The Basic Service enables the Scottish Information team to update flights with NOTAM information pertinent to their flight. This may include unusual airspace activity, danger area activity and weather affecting the route of the flight or the destination as the FISO team can check the rainfall radar.

At all times whilst receiving a Basic Service the avoidance of other traffic is solely the pilot’s responsibility. Pilots should not expect traffic information although, as FISOs have a duty of care we will advise of other known traffic that may be on frequency and in conflict, based on the information that each aircraft has passed.

We also provide help in aircraft emergencies. Given the majority of our customers are low time pilots still building up their experience flying single engine aircraft close to the ground – when things go wrong they generally go wrong quickly with little time or height to rectify any problem.

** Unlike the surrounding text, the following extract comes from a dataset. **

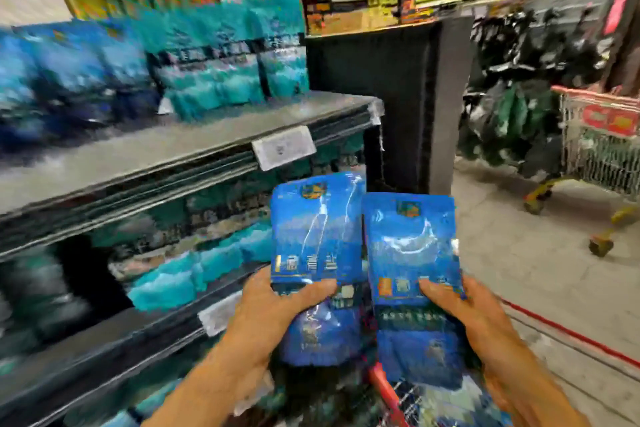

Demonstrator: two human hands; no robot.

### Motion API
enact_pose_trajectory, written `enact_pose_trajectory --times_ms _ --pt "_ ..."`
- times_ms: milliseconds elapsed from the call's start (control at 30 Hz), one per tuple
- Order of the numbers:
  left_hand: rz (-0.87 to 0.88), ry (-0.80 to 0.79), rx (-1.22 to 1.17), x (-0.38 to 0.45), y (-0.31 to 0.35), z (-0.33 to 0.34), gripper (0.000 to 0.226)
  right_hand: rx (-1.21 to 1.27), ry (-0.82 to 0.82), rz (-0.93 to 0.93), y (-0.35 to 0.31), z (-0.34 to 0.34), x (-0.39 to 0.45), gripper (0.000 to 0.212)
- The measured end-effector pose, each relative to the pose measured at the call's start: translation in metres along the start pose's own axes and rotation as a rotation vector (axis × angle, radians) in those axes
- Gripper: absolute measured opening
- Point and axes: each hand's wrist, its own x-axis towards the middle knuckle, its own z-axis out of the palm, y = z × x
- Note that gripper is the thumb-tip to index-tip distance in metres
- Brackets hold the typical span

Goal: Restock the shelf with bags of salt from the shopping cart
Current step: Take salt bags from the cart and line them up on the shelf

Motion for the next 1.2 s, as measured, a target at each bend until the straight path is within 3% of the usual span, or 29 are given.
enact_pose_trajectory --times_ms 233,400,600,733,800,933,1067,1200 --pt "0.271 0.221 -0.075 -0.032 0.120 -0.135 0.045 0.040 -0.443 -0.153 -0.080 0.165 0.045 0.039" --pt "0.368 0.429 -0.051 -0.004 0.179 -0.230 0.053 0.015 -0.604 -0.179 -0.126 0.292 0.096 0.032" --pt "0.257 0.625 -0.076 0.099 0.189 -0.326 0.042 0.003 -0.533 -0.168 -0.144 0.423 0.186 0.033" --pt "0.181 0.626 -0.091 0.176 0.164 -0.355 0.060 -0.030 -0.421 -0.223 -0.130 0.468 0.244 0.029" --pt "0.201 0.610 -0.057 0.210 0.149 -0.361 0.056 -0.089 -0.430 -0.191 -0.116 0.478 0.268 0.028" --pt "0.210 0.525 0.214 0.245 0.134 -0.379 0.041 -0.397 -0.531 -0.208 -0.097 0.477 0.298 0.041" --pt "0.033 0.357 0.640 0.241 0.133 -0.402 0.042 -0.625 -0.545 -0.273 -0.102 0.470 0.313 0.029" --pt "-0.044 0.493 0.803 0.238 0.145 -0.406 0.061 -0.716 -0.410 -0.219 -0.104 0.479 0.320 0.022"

Also, Scotland is a beautiful country but it has some pretty in-hospitable terrain to fly over! When the engine coughs and splutters or the pilot becomes uncertain of their position, this is not the time to be looking for a frequency to tell someone. If you are already in contact with Scottish Information, a quick Pan or Mayday call is all that’s required to receive assistance.

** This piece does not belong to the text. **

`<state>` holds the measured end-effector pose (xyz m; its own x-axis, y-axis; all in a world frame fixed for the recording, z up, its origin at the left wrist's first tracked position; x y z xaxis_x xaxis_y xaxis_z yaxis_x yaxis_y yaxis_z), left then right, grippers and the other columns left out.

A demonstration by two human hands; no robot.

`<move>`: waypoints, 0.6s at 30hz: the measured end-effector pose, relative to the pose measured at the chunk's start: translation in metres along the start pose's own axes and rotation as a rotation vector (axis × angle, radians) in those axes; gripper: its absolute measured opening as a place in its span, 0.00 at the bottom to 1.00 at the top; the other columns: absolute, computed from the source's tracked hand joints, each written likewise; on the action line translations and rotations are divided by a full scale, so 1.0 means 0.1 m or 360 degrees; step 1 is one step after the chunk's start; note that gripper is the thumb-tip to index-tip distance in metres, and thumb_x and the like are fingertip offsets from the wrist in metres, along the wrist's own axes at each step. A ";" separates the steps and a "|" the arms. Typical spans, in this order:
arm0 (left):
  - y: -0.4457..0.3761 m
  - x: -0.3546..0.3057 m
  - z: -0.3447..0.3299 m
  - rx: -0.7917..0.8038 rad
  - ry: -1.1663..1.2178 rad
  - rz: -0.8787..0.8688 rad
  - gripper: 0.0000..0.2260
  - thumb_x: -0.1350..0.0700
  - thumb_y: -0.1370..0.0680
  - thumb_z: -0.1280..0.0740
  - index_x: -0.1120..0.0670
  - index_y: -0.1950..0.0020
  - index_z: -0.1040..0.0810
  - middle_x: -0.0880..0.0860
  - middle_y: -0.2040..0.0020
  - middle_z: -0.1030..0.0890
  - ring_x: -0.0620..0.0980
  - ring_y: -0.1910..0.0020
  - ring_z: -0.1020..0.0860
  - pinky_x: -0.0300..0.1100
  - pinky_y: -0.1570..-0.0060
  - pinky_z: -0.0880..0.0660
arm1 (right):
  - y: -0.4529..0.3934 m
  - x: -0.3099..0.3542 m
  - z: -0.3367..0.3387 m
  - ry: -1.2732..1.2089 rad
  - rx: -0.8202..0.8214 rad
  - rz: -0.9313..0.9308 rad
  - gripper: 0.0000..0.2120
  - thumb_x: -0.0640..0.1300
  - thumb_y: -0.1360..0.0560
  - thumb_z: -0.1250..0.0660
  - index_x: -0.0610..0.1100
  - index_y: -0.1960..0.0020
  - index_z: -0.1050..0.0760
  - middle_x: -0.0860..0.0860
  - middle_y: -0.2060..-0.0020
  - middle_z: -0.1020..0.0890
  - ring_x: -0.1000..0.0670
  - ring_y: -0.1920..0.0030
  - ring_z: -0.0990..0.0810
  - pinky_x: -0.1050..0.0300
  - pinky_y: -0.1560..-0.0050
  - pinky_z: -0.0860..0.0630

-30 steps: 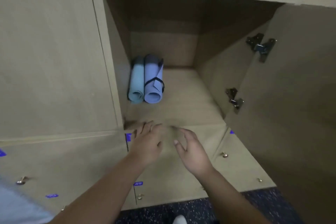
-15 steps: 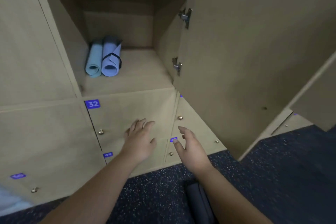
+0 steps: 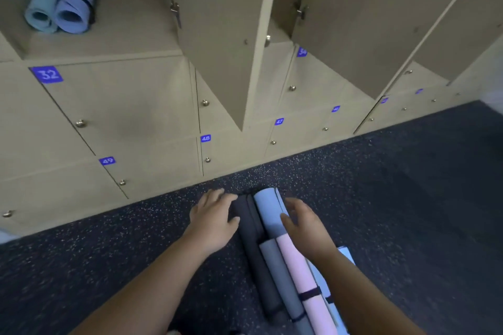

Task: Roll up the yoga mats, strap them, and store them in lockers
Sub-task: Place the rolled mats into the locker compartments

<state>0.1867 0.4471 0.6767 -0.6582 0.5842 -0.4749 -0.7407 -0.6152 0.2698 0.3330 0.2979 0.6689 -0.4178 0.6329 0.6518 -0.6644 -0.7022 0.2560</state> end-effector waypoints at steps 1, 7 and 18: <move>0.04 -0.05 -0.03 0.0014 -0.0018 -0.0018 0.22 0.48 0.20 0.39 0.45 0.26 0.38 0.48 0.23 0.44 0.50 0.24 0.48 0.50 0.29 0.44 | 0.07 -0.09 0.04 -0.0034 -0.0034 -0.0035 0.21 0.47 0.20 0.39 0.46 0.28 0.35 0.51 0.32 0.29 0.52 0.34 0.29 0.59 0.37 0.33; 0.18 -0.28 -0.29 0.0120 -0.0043 -0.0179 0.21 0.49 0.19 0.39 0.46 0.27 0.37 0.49 0.24 0.43 0.51 0.25 0.46 0.50 0.30 0.42 | 0.63 -0.48 0.07 -0.0145 -0.0219 -0.0260 0.20 0.47 0.21 0.38 0.47 0.29 0.34 0.52 0.33 0.27 0.52 0.35 0.29 0.60 0.36 0.34; 0.62 -0.26 -1.19 0.0505 -0.0053 -0.0183 0.21 0.49 0.19 0.39 0.48 0.27 0.36 0.50 0.25 0.40 0.51 0.26 0.43 0.50 0.31 0.38 | 1.36 -1.16 -0.24 -0.0041 -0.0104 -0.0554 0.20 0.50 0.20 0.41 0.48 0.29 0.35 0.51 0.32 0.30 0.50 0.38 0.26 0.54 0.40 0.29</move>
<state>0.1739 0.3300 0.6060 -0.5678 0.6604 -0.4914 -0.8120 -0.3518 0.4657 0.2760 0.1366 0.6105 -0.1442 0.8217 0.5513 -0.8029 -0.4228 0.4202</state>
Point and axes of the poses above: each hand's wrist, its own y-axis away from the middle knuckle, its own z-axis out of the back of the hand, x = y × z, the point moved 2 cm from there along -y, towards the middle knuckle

I remember a situation where three light aircraft, taking part in the Round Britain Rally, had to divert from their planned route in order to remain VFR (Visual Flight Rules) due to deteriorating weather. The only clear route went through an active military Danger Area. A phone call to the Danger Area had all three gunnery ranges stop their firing until the aircraft had safely passed through. But that wasn’t the end of the drama. In an attempt to remain VFR, the rapidly deteriorating weather was forcing the aircraft lower and lower. We phoned  various airfields in an attempt to find somewhere where the weather would allow a safe landing. With the co-operation of Swanwick Distress and Diversion cell this was achieved. A few weeks later we received a letter of thanks quoting “your professional help was very much appreciated” from the pilots involved. In that situation we clearly made a difference.

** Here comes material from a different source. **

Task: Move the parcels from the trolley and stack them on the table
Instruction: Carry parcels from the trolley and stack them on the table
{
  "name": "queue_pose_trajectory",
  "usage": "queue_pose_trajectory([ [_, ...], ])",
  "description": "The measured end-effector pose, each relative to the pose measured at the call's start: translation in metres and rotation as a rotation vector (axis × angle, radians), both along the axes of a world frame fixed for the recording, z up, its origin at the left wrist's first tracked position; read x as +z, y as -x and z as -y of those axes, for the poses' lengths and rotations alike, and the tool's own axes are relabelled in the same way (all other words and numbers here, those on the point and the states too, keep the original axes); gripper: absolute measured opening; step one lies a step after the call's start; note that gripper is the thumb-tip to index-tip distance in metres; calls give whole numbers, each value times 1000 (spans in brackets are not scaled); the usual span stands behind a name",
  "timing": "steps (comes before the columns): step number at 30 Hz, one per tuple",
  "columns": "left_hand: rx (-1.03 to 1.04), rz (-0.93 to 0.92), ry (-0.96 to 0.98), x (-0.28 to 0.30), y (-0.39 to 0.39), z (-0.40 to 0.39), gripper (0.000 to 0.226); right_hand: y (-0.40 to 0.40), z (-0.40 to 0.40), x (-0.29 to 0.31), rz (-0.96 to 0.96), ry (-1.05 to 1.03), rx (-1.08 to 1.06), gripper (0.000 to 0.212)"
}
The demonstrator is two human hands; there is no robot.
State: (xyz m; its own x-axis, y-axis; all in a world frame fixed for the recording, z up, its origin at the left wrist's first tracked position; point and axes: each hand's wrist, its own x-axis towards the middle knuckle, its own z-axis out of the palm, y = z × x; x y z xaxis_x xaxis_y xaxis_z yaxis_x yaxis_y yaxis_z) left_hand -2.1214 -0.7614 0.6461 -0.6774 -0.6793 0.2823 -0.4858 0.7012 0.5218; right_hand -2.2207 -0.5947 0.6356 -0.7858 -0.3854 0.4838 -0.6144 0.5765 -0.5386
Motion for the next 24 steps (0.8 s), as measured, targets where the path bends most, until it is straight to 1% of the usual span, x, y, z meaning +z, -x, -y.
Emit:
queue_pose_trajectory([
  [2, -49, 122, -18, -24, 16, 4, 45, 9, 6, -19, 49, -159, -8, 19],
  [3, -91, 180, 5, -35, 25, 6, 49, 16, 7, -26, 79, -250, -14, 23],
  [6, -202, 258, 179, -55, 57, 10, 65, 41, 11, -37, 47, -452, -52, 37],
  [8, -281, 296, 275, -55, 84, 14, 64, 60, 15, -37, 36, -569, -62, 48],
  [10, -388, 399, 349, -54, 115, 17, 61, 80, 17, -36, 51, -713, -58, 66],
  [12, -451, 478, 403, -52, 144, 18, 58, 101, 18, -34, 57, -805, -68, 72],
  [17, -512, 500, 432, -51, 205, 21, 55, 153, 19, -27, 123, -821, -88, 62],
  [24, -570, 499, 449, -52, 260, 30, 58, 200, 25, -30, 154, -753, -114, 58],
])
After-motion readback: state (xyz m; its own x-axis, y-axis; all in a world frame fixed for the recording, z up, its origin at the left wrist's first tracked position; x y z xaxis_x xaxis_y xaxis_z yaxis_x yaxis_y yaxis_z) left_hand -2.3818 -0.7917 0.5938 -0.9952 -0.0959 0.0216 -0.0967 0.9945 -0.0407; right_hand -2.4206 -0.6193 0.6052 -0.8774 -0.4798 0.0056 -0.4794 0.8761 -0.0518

NATS works hard to prevent airspace infringements and the FISOs at Scottish Information have a FID (Flight Information Display) which is basically a radar displaying all transponding aircraft operating within Scottish airspace. It is primarily an aid to help prevent airspace infringements. The FISOs are not allowed to use the device to pass traffic information onto other aircraft or to give direct instructions to avoid airspace infringements. However, it does give the FISO situational awareness of the transponding aircraft talking to them. Should the FISO consider that an aircraft may possibly infringe controlled airspace the FISO will take action by co-ordinating with the controlling authority of the airspace and subsequently transfer the aircraft to that agency in an attempt to avoid an infringement.

Hopefully the next time you fly over Scotland you will consider calling Scottish Information on 119.875mhz. South of the border, our fellow FISO colleagues at London Information can provide the same service on their designated frequencies. We look forward to talking to you!

Further information from my London Information Service (FISO) colleagues will follow in the future.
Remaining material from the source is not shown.